⟨

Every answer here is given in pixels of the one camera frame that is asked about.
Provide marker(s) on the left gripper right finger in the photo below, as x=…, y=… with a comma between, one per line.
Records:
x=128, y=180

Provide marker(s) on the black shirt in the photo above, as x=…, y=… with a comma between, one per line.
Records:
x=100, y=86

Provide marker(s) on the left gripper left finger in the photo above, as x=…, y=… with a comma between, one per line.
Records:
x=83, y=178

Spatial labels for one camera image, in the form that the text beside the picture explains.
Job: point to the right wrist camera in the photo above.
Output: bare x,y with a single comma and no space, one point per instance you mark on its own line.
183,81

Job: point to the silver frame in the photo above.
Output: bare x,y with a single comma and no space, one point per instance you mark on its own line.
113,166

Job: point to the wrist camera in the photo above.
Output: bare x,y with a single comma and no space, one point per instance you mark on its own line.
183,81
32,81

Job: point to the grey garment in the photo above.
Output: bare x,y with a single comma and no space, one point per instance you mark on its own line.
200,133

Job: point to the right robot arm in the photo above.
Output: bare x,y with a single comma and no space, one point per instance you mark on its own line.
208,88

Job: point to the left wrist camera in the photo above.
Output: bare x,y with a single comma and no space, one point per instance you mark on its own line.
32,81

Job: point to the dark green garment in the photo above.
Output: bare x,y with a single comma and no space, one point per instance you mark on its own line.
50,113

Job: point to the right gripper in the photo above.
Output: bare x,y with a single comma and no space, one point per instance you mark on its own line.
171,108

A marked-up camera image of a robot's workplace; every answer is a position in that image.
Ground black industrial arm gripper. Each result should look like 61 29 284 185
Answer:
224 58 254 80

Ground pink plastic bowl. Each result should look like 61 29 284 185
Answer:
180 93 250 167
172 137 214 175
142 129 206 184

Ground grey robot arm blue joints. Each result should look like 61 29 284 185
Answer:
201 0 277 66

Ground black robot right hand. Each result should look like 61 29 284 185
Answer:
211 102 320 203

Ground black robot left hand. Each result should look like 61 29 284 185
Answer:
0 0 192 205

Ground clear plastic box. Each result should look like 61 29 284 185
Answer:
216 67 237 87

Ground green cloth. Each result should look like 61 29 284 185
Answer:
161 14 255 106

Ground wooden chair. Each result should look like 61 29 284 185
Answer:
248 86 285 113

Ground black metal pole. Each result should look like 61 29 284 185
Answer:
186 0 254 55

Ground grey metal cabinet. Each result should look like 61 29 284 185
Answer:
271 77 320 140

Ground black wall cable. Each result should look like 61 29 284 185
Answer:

⟩

- **PROBLEM TO SOLVE**
Lines of the listing above that hold the string "frame" should each be copied.

- **WRITTEN RESPONSE**
Every answer here is given in pixels of the one camera frame that is asked about.
Job: point to the silver frame in the photo above.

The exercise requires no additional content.